Inderdaad is op het artwork (grote foto) de voedingswaarde van 200 kcal aangegeven en op de packshots (kleine foto’s) de waarde van 220 kcal. Na het opmaken van de grote foto is de samenstelling van het ijs nog gewijzigd. De packshots zijn de foto’s van het daadwerkelijke product en daarop is de juiste calorische waarde vermeld.

Voorzitter: Als erkend is komen vast te staan dat in de door adverteerder als ‘artwork’ aangeduide advertentie een onjuiste calorische waarde van Hertog “Choco momentje” is vermeld. Deze calorische waarde is duidelijk leesbaar en zal de gemiddelde consument niet ontgaan. Aldus gaat deze advertentie gepaard met onjuiste informatie over een van de voornaamste kenmerken van het aangeprezen product, te weten de samenstelling, als bedoeld in artikel 8.2 aanhef en onder b van de Nederlandse Reclame Code (NRC). Omdat de gemiddelde consument door de uiting ertoe gebracht kan worden een besluit over een transactie te nemen dat hij anders niet had genomen, acht de voorzitter de uiting misleidend en om die reden oneerlijk in de zin van artikel 7 NRC.

RB 1288

HEMA NS-Dagkaart is beperkt

RCC 1 februari 2012, dossiernr. 2011/01238 (HEMA NS-Dagkaart) - pagina 2, zie ook hier.

Met dank aan Terry Häcker, drs Terry (D.W.F.) HÄCKER Marktonderzoekadvies.

De kop van de advertentie suggereert dat onbeperkt kan worden gereisd door heel Nederland, echter uit de actievoorwaarden blijkt dat de dagkaart op doordeweekse dagen pas geldig is vanaf 9u. Dat is een dusdanig inperking van het begrip onbeperkt in de aanbieding en had vermeld moeten worden.

Verweer: er is onvoldoende ruimte om alle actievoorwaarden over te nemen, deze worden op de website en op flyers in de winkel verstrekt. Het is voldoende kenbaar aan de consument.

RCC beoordeelt dat de actie "1 dag onbeperkt reizen door heel Nederland ook tijdens de kerstvakantie" die op doordeweekse dagen pas geldig is vanaf 9u00 een beperking is waar de gemiddelde consument niet bedacht op hoeft te zijn. Deze beperking wordt als essentiële informatie geacht. Er wordt strijd met art. 8.3. onder c en daardoor art. 7 NRC aangenomen. De commissie doet een aanbeveling.

 

RB 1286

Belastingblauwe envelop

RCC 17 januari 2012, dossiernr. 2011/01179 (Belastingblauwe envelop)

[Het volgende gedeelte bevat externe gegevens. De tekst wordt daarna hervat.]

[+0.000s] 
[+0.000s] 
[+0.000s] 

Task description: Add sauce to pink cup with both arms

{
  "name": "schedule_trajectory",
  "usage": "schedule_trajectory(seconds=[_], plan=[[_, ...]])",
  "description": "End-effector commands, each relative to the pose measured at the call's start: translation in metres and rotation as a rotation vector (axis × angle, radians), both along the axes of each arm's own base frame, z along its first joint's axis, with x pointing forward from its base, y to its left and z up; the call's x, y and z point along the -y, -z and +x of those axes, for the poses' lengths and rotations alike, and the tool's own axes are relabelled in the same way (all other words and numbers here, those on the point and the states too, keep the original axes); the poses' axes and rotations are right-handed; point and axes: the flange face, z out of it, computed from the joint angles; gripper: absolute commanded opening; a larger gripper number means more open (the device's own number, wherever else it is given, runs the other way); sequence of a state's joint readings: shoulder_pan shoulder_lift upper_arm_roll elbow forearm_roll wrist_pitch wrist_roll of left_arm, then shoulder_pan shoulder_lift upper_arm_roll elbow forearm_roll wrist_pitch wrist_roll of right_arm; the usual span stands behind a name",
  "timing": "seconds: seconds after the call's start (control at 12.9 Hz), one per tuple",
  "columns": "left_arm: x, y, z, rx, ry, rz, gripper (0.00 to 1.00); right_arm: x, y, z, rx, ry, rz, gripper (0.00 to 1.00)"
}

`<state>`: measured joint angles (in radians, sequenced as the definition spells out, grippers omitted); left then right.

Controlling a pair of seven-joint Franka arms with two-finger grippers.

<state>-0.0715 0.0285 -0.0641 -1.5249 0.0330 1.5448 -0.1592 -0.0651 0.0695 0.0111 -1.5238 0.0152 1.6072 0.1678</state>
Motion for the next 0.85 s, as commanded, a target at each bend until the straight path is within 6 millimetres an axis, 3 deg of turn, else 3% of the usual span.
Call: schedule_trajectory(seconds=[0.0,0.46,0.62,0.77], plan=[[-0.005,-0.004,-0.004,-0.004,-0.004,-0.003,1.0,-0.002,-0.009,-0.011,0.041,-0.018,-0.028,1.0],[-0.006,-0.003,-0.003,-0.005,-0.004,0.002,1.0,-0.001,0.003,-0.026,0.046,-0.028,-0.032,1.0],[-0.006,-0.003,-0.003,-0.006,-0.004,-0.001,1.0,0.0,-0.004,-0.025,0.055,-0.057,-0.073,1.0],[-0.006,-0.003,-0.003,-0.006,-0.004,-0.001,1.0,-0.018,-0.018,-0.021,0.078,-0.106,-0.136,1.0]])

Mailing gericht ‘Aan de bewoner(s) van dit adres’. De mailing bevindt zich in een gesloten, blauwe vensterenvelop en op de voorzijde van die envelop is behalve “Port Betaald Port Payé Pays-Bas” en het logo van postnl vermeld: “Belastingvoordeel”. Op de achterzijde staat: “Coolsingel 215, 3012 AG Rotterdam”.

Adverteerder heeft gebruik gemaakt van een blauwe kleur, omdat zij haar klanten wil wijzen op een belastingvoordeel bij aanschaf van een gehoorapparaat. De kleur en lay-out aan de buitenzijde van de mailing zijn niet identiek aan die van de Belastingdienst, omdat dit niet is toegestaan.

De reclame is niet als zodanig herkenbaar ex  11.1 NRC strijd.